#### Required action:
Aim for an exact copy of the listing, without any images.
-- Opening Marker --
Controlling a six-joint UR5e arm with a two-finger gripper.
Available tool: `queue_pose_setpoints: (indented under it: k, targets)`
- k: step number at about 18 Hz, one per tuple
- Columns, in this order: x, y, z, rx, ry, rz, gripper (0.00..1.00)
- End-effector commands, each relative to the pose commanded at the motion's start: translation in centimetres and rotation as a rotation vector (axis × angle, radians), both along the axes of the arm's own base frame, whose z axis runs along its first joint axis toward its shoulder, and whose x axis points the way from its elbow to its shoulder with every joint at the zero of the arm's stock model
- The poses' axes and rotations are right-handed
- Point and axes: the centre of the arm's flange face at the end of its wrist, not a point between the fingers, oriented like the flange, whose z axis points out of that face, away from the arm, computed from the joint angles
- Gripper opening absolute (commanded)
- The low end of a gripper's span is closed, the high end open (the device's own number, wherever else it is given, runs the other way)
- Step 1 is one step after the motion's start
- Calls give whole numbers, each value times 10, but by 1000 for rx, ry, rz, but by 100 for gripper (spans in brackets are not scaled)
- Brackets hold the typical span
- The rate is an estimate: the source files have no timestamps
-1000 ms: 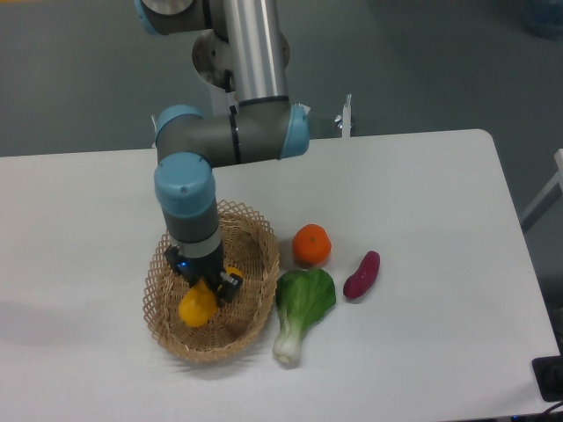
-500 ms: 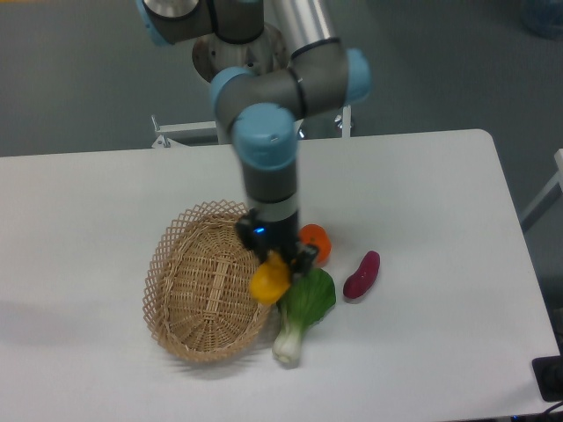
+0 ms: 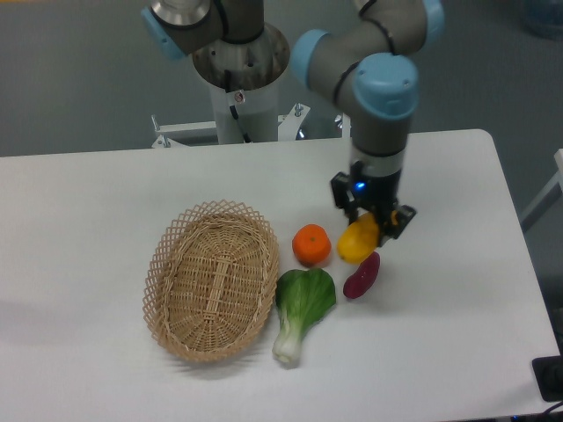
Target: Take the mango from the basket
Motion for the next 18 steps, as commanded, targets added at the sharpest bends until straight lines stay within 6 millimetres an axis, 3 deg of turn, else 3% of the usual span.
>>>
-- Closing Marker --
#### Solution for this task:
Controlling a six-joint UR5e arm with a two-finger gripper.
Available tool: `queue_pose_setpoints: (indented under it: k, targets)`
- k: step number at about 18 Hz, one per tuple
- Columns, in this order: x, y, z, rx, ry, rz, gripper (0.00..1.00)
- End-effector commands, each relative to the pose commanded at the motion's start: translation in centimetres and rotation as a rotation vector (axis × angle, radians), both along the axes of the arm's own base frame, whose z axis runs along its first joint axis toward its shoulder, and whose x axis points the way from its elbow to its shoulder with every joint at the zero of the arm's stock model
- The poses' axes and rotations are right-handed
- Point and axes: the centre of the arm's flange face at the end of its wrist, not a point between the fingers, oriented like the flange, whose z axis points out of that face, away from the arm, computed from the joint angles
- Gripper opening absolute (commanded)
- The low end of a gripper's span is closed, the high end open (the device's own number, wherever else it is given, runs the other way)
- Step 1 is one step after the motion's start
- Calls give whole numbers, each value times 10, but by 1000 for rx, ry, rz, but by 100 for gripper (spans in brackets are not scaled)
- Brackets hold the typical span
- The rate is an estimate: the source files have no timestamps
-1000 ms: 
-500 ms: 
+0 ms: 
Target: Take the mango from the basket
Motion for the next 18 steps, as commanded, targets added at the sharpest bends until straight lines stay within 6 millimetres an axis, 3 deg of turn, else 3% of the usual span.
>>>

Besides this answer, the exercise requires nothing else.